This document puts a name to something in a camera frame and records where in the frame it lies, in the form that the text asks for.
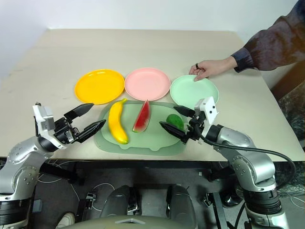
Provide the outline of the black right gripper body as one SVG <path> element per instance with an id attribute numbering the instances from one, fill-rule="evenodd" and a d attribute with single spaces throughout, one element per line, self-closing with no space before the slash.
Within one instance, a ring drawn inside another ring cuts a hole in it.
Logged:
<path id="1" fill-rule="evenodd" d="M 203 137 L 204 121 L 206 120 L 206 115 L 204 112 L 195 114 L 195 112 L 184 112 L 182 114 L 185 117 L 190 117 L 189 125 L 186 134 L 182 138 L 184 144 L 187 143 L 189 139 L 192 140 L 203 140 L 205 142 L 205 137 Z"/>

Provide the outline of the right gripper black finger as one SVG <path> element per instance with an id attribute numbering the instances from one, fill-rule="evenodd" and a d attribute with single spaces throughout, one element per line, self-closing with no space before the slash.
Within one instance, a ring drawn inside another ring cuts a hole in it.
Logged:
<path id="1" fill-rule="evenodd" d="M 159 124 L 166 132 L 168 132 L 172 136 L 175 136 L 176 138 L 179 138 L 180 140 L 183 140 L 186 136 L 184 131 L 178 129 L 176 126 L 168 122 L 160 121 Z"/>
<path id="2" fill-rule="evenodd" d="M 174 106 L 174 109 L 185 117 L 194 117 L 195 111 L 185 106 Z"/>

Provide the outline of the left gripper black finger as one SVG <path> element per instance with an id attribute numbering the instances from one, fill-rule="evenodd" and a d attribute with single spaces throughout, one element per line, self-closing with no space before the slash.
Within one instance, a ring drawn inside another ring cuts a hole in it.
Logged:
<path id="1" fill-rule="evenodd" d="M 73 120 L 77 117 L 80 117 L 80 116 L 86 114 L 93 106 L 94 106 L 94 103 L 81 104 L 81 105 L 77 106 L 76 108 L 70 110 L 69 112 L 65 113 L 64 117 L 67 120 Z"/>
<path id="2" fill-rule="evenodd" d="M 82 132 L 80 132 L 79 134 L 76 135 L 76 141 L 79 143 L 83 143 L 88 138 L 95 135 L 99 130 L 101 130 L 105 123 L 106 123 L 106 120 L 102 119 L 100 121 L 90 124 L 89 126 L 84 128 L 84 130 Z"/>

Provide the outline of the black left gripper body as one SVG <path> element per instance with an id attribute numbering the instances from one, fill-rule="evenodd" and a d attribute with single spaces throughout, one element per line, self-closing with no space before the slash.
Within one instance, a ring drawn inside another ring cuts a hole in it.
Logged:
<path id="1" fill-rule="evenodd" d="M 73 143 L 79 133 L 79 130 L 73 127 L 65 117 L 55 121 L 54 137 L 62 144 Z"/>

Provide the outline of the person's bare hand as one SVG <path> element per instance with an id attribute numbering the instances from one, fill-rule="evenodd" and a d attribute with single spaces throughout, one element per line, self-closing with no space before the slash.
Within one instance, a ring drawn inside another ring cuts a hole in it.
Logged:
<path id="1" fill-rule="evenodd" d="M 190 75 L 195 75 L 194 81 L 199 81 L 210 76 L 222 74 L 230 69 L 237 67 L 234 57 L 229 56 L 222 60 L 204 60 L 194 64 L 190 70 Z"/>

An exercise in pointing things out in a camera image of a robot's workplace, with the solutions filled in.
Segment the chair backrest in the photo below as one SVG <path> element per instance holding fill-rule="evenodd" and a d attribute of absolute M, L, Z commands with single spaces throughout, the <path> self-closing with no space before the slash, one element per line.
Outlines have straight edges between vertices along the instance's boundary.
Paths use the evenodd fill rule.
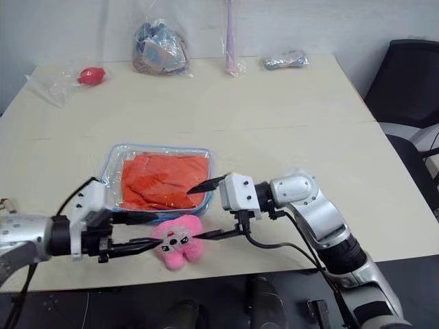
<path fill-rule="evenodd" d="M 364 101 L 378 122 L 439 123 L 439 42 L 391 41 Z"/>

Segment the plastic container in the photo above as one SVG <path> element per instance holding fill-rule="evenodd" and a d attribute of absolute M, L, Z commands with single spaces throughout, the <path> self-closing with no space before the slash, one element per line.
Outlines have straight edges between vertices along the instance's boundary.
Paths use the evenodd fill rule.
<path fill-rule="evenodd" d="M 168 219 L 175 219 L 182 215 L 201 215 L 203 214 L 212 198 L 212 192 L 204 194 L 204 199 L 195 208 L 172 209 L 172 210 L 139 210 L 122 208 L 123 194 L 121 188 L 121 177 L 124 160 L 133 160 L 140 154 L 164 154 L 164 155 L 191 155 L 203 156 L 208 159 L 209 172 L 207 179 L 211 178 L 213 170 L 213 157 L 208 149 L 198 149 L 189 147 L 171 147 L 160 145 L 141 145 L 141 144 L 118 144 L 115 145 L 106 160 L 100 181 L 107 188 L 107 207 L 113 211 L 138 211 L 153 212 L 158 216 L 154 222 L 161 222 Z"/>

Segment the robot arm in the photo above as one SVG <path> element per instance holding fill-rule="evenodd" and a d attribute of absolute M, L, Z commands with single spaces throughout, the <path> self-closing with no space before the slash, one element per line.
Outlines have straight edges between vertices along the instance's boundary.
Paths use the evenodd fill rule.
<path fill-rule="evenodd" d="M 0 287 L 18 269 L 49 260 L 52 256 L 83 254 L 98 256 L 99 263 L 109 258 L 140 254 L 155 248 L 162 240 L 132 239 L 113 243 L 115 224 L 147 223 L 155 215 L 112 212 L 105 207 L 105 187 L 90 181 L 76 193 L 70 220 L 64 215 L 45 217 L 10 213 L 0 221 Z"/>
<path fill-rule="evenodd" d="M 320 190 L 317 179 L 306 173 L 254 184 L 251 177 L 230 174 L 191 189 L 199 193 L 219 187 L 222 206 L 235 214 L 235 230 L 207 232 L 201 239 L 225 239 L 250 232 L 248 219 L 271 219 L 293 212 L 300 230 L 327 270 L 325 276 L 337 289 L 335 299 L 350 328 L 411 328 L 403 320 L 398 297 L 369 254 L 360 247 L 339 210 Z"/>

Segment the floor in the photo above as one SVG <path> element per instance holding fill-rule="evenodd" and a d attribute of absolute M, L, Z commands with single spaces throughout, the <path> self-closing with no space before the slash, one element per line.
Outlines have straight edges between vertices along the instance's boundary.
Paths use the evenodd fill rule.
<path fill-rule="evenodd" d="M 405 318 L 415 328 L 435 328 L 439 323 L 439 256 L 379 263 L 399 296 Z M 330 289 L 320 274 L 309 271 L 267 273 L 283 298 L 290 328 L 318 328 L 308 312 L 307 301 L 325 299 L 332 328 L 342 318 Z M 249 328 L 243 312 L 245 276 L 144 284 L 91 291 L 30 293 L 17 328 L 80 329 L 88 301 L 84 328 L 154 328 L 166 310 L 186 298 L 195 298 L 209 311 L 211 327 Z M 10 309 L 10 294 L 0 294 L 0 325 Z"/>

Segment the orange towel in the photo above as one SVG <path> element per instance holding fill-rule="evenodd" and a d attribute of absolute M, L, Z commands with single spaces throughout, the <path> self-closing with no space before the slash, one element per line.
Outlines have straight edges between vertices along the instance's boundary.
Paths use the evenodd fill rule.
<path fill-rule="evenodd" d="M 208 178 L 209 161 L 202 156 L 139 154 L 123 162 L 124 209 L 171 210 L 199 206 L 204 194 L 187 191 Z"/>

Assignment: Copy out every line of the entries where the string "camera" shows up.

Problem solution:
This document puts a name to something in a camera frame and records where in the frame it lies, in the form that the text asks for.
An exercise in pointing things out in a camera image of a robot's workplace, with the solutions filled in.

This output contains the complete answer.